At the same time, the U.S. has also gone through periodic spasms of intense anti-immigrant feeling. So it is now, with the Trump Administration promoting a moral panic about strangers coming to our shores. When these people, including those who are also Americans, become seen as a threat to the nation, they are no longer a part of us. Instead, they become the “other” to our collective self as a country.

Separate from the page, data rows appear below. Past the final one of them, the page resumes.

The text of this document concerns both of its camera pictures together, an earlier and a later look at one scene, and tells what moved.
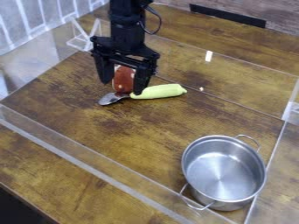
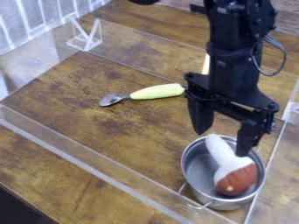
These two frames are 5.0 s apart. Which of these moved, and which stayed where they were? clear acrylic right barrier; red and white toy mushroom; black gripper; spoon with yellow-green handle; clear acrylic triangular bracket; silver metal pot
Moved: black gripper; red and white toy mushroom
Stayed: silver metal pot; clear acrylic right barrier; clear acrylic triangular bracket; spoon with yellow-green handle
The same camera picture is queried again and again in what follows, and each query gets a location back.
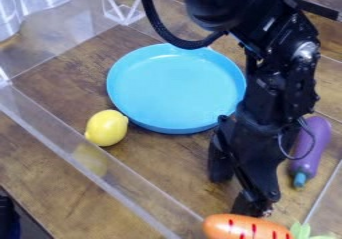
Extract purple toy eggplant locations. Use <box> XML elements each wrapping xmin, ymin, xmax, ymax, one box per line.
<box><xmin>289</xmin><ymin>116</ymin><xmax>332</xmax><ymax>188</ymax></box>

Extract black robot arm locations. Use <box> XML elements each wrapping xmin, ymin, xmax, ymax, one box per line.
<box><xmin>185</xmin><ymin>0</ymin><xmax>320</xmax><ymax>217</ymax></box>

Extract blue round plate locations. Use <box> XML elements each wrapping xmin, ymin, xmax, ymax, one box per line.
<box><xmin>107</xmin><ymin>44</ymin><xmax>246</xmax><ymax>134</ymax></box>

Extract orange toy carrot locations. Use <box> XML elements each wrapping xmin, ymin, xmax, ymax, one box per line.
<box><xmin>202</xmin><ymin>214</ymin><xmax>337</xmax><ymax>239</ymax></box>

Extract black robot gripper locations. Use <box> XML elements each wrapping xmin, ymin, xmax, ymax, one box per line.
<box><xmin>207</xmin><ymin>115</ymin><xmax>299</xmax><ymax>217</ymax></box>

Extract black braided cable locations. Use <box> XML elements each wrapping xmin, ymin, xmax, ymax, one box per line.
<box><xmin>135</xmin><ymin>0</ymin><xmax>231</xmax><ymax>51</ymax></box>

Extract clear acrylic corner bracket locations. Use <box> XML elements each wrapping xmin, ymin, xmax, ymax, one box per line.
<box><xmin>102</xmin><ymin>0</ymin><xmax>146</xmax><ymax>26</ymax></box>

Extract clear acrylic enclosure wall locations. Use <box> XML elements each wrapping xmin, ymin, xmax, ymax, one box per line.
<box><xmin>0</xmin><ymin>0</ymin><xmax>342</xmax><ymax>239</ymax></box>

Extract yellow toy lemon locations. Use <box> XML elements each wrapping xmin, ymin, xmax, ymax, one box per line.
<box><xmin>84</xmin><ymin>110</ymin><xmax>128</xmax><ymax>147</ymax></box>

This is not new. In the late 1800s, many Americans believed that Chinese immigrants brought disease, crime, and vice, along with an inhuman work ethic. The result was the burning of Chinatowns, the lynching of Chinese immigrants, and the banning of most Chinese immigration. With his tariffs, President Donald Trump may yet target the Chinese even more explicitly than when he characterized COVID-19 as the “kung flu.” But in 2015 he campaigned on sealing American borders to protect the nation against Mexican “rapists” and in 2025 against alleged Venezuelan gangsters. His promised deportation campaign recalls the 1920s and 1930s, when the government indiscriminately rounded up roughly 1 million Mexicans and Mexican American citizens and dispatched them to Mexico.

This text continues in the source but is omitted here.